For a walk-through style guide, see our blog post.
Prerequisites
- Docker to run both Grafana and QuestDB
- We will use the
--add-hostparameter for both Grafana and QuestDB.
- We will use the
Start Grafana
Start Grafana using docker run:
docker run --add-host=host.docker.internal:host-gateway \
-p 3000:3000 --name=grafana \
-v grafana-storage:/var/lib/grafana \
grafana/grafana-oss
Once the Grafana server has started, you can access it via port 3000
(http://localhost:3000). The default login credentials
are as follows:
user:admin
password:admin
Start QuestDB
The Docker version runs on port 8812 for the database connection and port
9000 for the Web Console and REST interface:
docker run --add-host=host.docker.internal:host-gateway \
-p 9000:9000 -p 9009:9009 -p 8812:8812 -p 9003:9003 \
-v "$(pwd):/var/lib/questdb" \
-e QDB_PG_READONLY_USER_ENABLED=true \
questdb/questdb:latest
Add a data source
- Open Grafana's UI (by default available at
http://localhost:3000) - Navigate to the bottom of the page and click Find more data source plugins.
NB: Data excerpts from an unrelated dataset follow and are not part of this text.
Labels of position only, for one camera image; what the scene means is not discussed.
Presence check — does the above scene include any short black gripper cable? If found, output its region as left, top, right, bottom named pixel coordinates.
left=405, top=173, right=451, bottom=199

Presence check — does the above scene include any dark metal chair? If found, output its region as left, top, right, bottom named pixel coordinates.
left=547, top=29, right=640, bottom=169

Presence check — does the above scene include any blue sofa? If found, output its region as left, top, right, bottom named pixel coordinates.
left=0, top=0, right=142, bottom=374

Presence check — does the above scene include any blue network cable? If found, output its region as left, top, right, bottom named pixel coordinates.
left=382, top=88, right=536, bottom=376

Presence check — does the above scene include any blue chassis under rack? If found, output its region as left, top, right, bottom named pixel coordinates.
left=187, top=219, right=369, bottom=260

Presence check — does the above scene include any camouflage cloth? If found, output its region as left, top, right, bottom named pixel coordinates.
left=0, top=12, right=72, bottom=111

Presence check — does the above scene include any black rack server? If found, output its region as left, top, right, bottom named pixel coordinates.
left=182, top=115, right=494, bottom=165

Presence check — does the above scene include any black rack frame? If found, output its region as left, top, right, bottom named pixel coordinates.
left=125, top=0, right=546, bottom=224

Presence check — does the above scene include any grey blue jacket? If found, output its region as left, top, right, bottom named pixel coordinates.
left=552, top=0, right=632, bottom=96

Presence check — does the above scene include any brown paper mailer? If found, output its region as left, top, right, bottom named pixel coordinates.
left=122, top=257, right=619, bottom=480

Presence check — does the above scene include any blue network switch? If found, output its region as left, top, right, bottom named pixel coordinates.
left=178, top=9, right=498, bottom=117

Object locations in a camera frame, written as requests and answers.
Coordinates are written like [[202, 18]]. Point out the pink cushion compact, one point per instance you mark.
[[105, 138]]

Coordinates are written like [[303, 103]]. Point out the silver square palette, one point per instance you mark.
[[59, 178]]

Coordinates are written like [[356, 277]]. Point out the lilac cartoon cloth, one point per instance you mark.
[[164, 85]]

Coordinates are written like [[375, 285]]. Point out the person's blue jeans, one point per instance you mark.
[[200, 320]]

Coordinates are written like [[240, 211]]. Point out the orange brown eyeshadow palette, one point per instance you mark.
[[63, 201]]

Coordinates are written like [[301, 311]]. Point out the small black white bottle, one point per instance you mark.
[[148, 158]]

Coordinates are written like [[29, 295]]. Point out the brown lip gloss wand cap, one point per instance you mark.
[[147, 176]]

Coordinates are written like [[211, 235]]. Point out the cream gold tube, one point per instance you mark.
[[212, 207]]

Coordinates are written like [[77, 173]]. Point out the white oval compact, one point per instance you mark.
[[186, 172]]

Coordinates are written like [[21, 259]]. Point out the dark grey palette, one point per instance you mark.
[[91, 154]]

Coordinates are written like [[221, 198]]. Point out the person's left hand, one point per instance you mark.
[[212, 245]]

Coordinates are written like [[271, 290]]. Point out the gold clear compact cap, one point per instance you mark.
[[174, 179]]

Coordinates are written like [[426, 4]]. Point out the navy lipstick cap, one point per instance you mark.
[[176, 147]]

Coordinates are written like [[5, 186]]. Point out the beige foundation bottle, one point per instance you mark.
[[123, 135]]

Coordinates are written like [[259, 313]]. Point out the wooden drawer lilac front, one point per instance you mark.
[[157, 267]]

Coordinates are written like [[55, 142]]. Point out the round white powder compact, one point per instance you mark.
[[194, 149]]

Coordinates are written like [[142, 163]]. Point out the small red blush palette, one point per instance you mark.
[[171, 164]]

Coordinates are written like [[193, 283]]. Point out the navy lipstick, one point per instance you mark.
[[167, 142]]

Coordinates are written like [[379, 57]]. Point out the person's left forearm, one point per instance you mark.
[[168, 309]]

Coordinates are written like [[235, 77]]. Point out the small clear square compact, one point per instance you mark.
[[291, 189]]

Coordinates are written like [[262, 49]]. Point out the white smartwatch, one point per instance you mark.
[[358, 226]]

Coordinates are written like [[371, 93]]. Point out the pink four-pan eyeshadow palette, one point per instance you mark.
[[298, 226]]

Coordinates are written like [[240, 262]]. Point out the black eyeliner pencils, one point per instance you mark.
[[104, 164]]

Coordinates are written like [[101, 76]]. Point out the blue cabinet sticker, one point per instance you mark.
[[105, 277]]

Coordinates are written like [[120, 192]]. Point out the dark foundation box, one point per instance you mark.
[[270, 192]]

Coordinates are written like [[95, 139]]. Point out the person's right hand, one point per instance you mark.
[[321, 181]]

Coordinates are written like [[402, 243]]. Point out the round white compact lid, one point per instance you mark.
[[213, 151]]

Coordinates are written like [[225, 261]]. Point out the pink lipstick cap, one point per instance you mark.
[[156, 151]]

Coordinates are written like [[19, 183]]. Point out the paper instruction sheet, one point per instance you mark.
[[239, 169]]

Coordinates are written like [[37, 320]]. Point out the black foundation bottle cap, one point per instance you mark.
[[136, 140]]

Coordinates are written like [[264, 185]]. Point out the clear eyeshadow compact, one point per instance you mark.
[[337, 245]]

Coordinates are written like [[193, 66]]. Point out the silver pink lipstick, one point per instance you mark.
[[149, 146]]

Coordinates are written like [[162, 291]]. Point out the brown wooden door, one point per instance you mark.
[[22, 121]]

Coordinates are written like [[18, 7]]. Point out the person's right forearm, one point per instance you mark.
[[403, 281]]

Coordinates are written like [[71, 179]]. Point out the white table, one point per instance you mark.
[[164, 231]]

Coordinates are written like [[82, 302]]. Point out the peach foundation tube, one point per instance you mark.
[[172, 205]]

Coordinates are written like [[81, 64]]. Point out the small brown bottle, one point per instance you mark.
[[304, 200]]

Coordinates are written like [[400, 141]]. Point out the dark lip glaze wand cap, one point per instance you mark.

- Search for QuestDB and click Install.
- Once the QuestDB data source for Grafana is finished installing, click on the blue Add new data source button where the Install button used to be.
- Enter the connection settings.
- Notice that
Server Addressis the host address without the port. Some common values arehost.docker.internalwhen using Docker on the same host,localhostwhen running standalone Grafana on the same host, or the QuestDB instance IP address when running Grafana remotely. - The port, which defaults to
8812is passed as a separate parameter. - For QuestDB Open Source, TLS/SSL mode should be
disable. This can be left empty for QuestDB Enterprise.
- Notice that
Server address: host.docker.internal
Server port: 8812
Username: user
Password: quest
TLS/SSL mode: disable
-
Toggle the Query Builder to SQL Editor by clicking the button.
-
Write SQL queries!

Real-time refresh rates
By default, Grafana limits the maximum refresh rate of your dashboards. The maximum default rate is to refresh every 5 seconds. This is to provide relief to the database under-the-hood. However, with QuestBD's significant performance optimizations, we can lower this rate for greater fluidity.
To learn how, see our blog post.
Query macros
The QuestDB Grafana plugin provides macros that are expanded before the query is sent to QuestDB. Use them to inject the dashboard time range and dynamic intervals into your SQL.
$__timeFilter(columnName)
Filters a timestamp column to the panel's time range:
-- expands to
columnName >= cast(1706263425598000 as timestamp)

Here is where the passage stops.